Milhões de animais abandonados vivem exatamente assim. Eles não conseguem pedir ajuda, explicar o sofrimento ou dizer há quantos dias estão sem comer. Apenas esperam.

Esperam que alguém perceba seu olhar, compreenda seu silêncio e tenha compaixão suficiente para lhes oferecer um pouco de alimento, água ou proteção.

A cena de uma cadela acompanhada de seus filhotes observando pessoas se alimentarem é um retrato doloroso de uma realidade presente em muitas cidades.

Enquanto alguns desfrutam de uma refeição, outros permanecem do lado de fora, esperando que sobre um pedaço de pão ou que um coração generoso decida enxergá-los.

A fome não escolhe espécie. Ela enfraquece o corpo, rouba as forças, provoca medo e desespero. Nos animais, esse sofrimento é ainda mais cruel, porque eles dependem quase exclusivamente da sensibilidade humana para sobreviver. Não podem bater à porta de alguém, pedir socorro ou explicar que seus filhotes precisam comer.

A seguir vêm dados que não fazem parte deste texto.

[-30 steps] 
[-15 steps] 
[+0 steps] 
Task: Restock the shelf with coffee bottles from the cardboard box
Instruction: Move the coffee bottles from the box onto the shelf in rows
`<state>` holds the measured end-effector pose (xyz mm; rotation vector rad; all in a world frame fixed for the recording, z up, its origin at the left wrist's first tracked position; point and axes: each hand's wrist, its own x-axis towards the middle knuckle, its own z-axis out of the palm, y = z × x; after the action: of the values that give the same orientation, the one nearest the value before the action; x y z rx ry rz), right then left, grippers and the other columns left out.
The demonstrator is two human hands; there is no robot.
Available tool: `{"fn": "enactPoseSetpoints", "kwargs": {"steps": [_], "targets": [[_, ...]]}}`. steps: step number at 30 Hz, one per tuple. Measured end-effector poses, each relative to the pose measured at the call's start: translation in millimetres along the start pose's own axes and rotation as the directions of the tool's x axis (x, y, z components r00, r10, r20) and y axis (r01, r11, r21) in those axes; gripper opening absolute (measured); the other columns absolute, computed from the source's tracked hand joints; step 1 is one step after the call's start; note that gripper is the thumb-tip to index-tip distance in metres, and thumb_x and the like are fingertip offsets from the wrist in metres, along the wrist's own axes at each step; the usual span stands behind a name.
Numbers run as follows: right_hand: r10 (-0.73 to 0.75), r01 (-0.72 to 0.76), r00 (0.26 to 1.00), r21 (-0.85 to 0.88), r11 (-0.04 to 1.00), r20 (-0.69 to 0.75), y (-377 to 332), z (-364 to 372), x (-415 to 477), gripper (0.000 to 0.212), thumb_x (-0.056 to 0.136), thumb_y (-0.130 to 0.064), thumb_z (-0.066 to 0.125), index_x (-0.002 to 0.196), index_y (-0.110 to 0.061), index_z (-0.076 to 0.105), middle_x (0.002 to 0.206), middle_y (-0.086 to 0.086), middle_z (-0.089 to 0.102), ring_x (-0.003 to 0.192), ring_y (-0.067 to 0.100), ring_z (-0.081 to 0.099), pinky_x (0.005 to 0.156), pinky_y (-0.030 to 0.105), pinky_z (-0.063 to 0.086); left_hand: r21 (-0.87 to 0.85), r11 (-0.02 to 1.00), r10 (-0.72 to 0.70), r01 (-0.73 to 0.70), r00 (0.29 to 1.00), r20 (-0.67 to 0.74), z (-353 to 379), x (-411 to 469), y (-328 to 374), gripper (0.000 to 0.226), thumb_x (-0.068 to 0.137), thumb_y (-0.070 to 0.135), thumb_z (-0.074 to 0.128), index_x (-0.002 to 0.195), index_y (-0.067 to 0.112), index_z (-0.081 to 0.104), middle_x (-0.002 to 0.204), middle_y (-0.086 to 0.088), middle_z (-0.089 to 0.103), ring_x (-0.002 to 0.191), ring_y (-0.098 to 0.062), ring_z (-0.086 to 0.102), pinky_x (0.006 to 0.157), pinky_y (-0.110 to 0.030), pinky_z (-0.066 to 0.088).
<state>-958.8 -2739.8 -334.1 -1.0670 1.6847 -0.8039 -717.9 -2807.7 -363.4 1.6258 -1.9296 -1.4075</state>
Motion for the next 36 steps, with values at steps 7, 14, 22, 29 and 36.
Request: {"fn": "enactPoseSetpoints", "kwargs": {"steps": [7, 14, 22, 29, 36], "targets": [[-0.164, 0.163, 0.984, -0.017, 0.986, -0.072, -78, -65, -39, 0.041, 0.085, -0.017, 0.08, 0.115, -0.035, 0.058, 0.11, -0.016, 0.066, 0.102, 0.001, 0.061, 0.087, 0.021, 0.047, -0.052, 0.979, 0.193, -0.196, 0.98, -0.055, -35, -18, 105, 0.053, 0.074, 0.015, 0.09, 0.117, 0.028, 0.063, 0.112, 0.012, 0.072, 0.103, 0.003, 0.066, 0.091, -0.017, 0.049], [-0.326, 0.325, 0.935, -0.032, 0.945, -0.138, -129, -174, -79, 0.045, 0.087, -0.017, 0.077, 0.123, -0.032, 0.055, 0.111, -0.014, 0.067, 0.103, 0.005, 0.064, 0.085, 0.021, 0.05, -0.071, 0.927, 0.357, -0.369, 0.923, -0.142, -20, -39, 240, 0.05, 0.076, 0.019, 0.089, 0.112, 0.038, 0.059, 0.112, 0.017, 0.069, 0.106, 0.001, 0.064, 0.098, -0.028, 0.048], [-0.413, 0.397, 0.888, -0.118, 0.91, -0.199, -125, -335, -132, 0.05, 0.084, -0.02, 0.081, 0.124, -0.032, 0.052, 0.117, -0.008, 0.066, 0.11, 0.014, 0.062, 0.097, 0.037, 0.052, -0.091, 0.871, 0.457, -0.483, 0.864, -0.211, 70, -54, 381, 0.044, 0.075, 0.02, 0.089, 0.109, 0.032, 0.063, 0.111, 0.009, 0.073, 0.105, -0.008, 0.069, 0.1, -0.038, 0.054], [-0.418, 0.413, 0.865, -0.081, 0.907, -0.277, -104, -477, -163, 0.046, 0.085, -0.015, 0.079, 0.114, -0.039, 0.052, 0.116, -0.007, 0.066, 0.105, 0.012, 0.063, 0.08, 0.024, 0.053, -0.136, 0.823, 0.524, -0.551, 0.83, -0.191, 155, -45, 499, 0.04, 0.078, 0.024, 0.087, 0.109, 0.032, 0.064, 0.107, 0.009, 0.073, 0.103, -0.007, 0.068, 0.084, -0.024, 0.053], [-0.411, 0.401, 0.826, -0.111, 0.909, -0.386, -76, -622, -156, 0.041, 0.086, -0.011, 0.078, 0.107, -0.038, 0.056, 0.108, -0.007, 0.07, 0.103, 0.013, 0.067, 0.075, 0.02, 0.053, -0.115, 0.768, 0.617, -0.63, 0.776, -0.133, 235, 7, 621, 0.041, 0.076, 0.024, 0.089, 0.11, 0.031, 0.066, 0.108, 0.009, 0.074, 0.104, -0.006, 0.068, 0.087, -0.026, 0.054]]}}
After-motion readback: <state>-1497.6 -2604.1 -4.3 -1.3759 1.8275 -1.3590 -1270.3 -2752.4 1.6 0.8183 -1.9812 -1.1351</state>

Um gesto de bondade, por menor que pareça, pode representar a diferença entre a vida e a morte. Um recipiente com água em dias quentes, um pouco de ração, um alimento adequado ou o contato com uma instituição de proteção animal podem mudar completamente o destino de um ser indefeso.

A compaixão é demonstrada nas pequenas atitudes. Quando escolhemos não ignorar quem sofre, tornamos o mundo um lugar um pouco mais humano – não apenas para as pessoas, mas também para os animais que compartilham este planeta conosco.

A fome dói. A indiferença dói ainda mais. E, às vezes, tudo o que um animal precisa é que alguém pare por alguns instantes, olhe para ele e decida fazer a diferença. Afinal, quem não pode falar depende inteiramente da voz e da consciência daqueles que podem agir.